Garth Owen-Smith (22 February 1944[1] 11 April 2020) was a South African-Namibian environmentalist.[2] He was awarded the Goldman Environmental Prize in 1993, jointly with Margaret Jacobsohn, for their efforts on conservation of wildlife in Namibia, where illegal hunting was threatening species such as elephants, lions and black rhinos.[3]

Garth Owen-Smith realised local communities are the solution to conservation, not the problem they were at that time believed to be. From this basic philosophical shift, flowed the community-based natural resource management concept, which is at the root of Namibia’s spectacular successes in large-scale conservation.[4]

He was awarded the Global 500 Roll of Honour in 1994.[5]

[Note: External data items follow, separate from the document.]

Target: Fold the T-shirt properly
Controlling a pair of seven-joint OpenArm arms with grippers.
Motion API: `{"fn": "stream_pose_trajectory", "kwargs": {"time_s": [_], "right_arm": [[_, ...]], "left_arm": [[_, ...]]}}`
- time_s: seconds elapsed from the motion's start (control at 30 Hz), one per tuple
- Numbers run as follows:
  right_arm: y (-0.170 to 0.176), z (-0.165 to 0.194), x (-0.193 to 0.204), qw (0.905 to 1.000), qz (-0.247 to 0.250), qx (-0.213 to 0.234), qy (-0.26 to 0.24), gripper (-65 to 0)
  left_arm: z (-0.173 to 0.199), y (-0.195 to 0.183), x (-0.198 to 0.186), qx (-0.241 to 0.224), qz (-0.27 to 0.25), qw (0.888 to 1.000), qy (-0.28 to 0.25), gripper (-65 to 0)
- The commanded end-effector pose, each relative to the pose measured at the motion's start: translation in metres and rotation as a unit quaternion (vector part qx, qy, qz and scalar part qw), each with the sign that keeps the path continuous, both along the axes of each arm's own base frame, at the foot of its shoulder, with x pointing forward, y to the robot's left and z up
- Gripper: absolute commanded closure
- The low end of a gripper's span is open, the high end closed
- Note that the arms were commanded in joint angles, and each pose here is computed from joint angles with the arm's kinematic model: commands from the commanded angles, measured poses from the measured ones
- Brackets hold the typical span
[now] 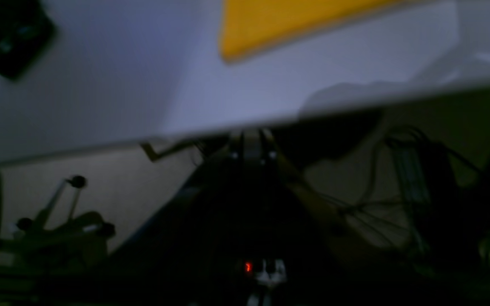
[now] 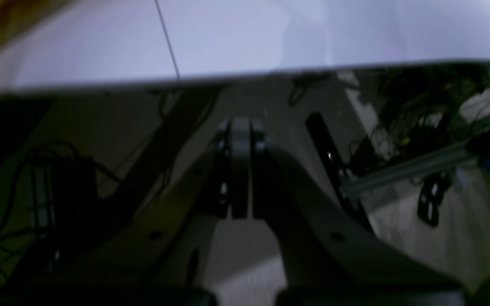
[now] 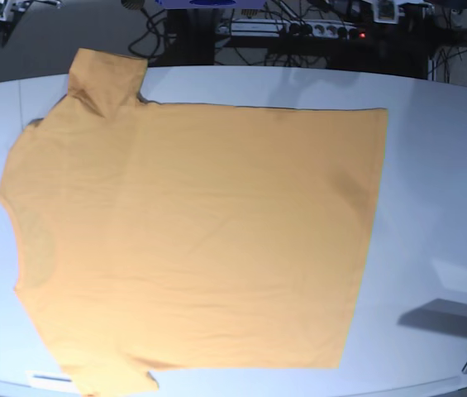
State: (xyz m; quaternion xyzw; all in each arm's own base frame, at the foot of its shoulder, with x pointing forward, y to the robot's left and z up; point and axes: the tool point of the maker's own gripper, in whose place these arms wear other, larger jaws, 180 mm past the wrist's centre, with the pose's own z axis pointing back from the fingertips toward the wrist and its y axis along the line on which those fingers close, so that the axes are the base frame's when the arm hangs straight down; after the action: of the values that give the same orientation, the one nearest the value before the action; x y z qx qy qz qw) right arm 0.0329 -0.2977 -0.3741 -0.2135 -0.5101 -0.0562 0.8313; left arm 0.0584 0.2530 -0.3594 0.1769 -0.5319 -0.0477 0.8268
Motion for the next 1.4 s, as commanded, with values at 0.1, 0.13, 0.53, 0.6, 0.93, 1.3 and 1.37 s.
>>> {"fn": "stream_pose_trajectory", "kwargs": {"time_s": [0.1, 0.13, 0.53, 0.6, 0.93, 1.3, 1.37], "right_arm": [[0.014, 0.022, 0.027, 0.9973, 0.043, 0.05, -0.032, 0.0], [0.02, 0.023, 0.033, 0.9947, 0.045, 0.084, -0.037, 0.0], [0.03, 0.038, 0.096, 0.9813, 0.088, 0.171, 0.008, -0.1], [0.031, 0.035, 0.099, 0.9807, 0.088, 0.174, 0.015, -0.1], [0.037, 0.021, 0.093, 0.9759, 0.086, 0.189, 0.068, -25.7], [0.069, 0.029, 0.099, 0.9505, 0.146, 0.27, 0.052, -45.0], [0.069, 0.029, 0.104, 0.9453, 0.155, 0.28, 0.064, -45.0]], "left_arm": [[0.03, 0.033, 0.002, -0.001, 0.058, 0.997, -0.052, 0.0], [0.035, 0.039, 0.002, 0.001, 0.066, 0.996, -0.06, 0.0], [0.045, 0.082, 0.021, 0.016, 0.112, 0.992, -0.048, -0.2], [0.036, 0.076, 0.028, -0.016, 0.105, 0.994, -0.037, -0.2], [0.062, 0.087, 0.047, -0.094, 0.131, 0.983, -0.083, -0.2], [0.066, 0.092, 0.051, -0.09, 0.134, 0.982, -0.094, -0.2], [0.066, 0.092, 0.051, -0.09, 0.134, 0.982, -0.094, -0.2]]}}
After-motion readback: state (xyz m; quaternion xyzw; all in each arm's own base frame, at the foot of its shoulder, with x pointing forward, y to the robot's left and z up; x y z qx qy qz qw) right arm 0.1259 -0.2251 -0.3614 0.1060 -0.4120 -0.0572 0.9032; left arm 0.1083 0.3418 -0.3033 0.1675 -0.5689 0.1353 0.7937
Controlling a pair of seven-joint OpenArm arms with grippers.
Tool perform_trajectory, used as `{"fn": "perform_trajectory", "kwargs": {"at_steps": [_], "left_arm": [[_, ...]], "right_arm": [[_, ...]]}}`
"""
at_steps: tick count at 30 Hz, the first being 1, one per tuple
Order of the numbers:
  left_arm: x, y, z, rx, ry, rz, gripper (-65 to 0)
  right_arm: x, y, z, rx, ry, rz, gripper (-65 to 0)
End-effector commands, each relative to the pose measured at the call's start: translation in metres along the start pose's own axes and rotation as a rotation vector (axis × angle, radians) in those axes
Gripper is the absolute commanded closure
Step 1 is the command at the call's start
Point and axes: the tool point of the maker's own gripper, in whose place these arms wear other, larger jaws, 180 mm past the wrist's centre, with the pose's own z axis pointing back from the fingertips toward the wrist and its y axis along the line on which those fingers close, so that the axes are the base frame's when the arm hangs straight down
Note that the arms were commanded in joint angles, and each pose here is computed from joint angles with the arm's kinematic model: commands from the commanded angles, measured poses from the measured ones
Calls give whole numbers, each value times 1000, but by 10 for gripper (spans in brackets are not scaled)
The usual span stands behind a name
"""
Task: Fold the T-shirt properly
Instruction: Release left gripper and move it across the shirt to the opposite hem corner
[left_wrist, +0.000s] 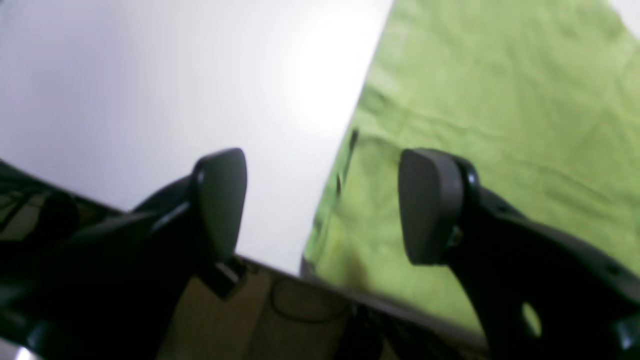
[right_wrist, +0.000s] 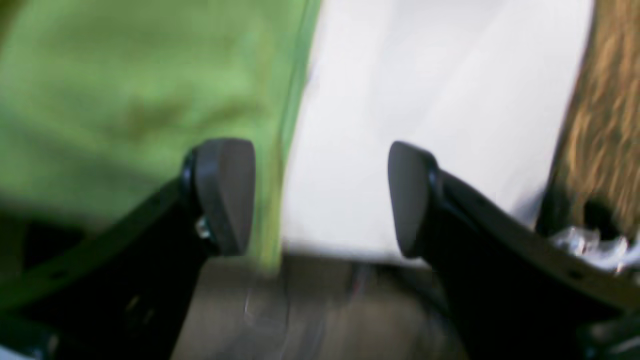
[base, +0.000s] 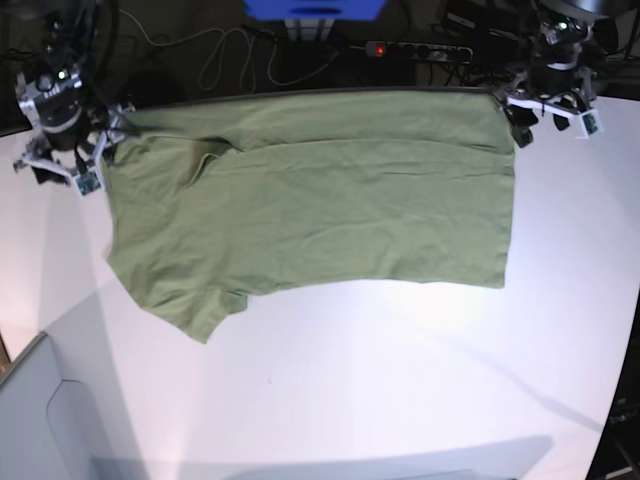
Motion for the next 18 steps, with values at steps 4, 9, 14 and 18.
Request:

Garth and his wife are commonly known as outspoken proponents of community preservation, and their collaborative endeavors have established Namibia’s conservation strategy as a blueprint to be admired and replicated throughout the African continent. They jointly established Integrated Rural Development and Nature Conservation (IRDNC) by building on their innovative alliance with community leaders in the 1980s to put an end to the rampant poaching and devastation that was rampant in the northwestern region of Namibia.[6] After stepping down from the co-directorship of IRDNC, Garth and Margie Jacobsohn helped to mentor Conservancy Safaris Namibia, a tourism company owned by five Himba conservancies themselves.[7]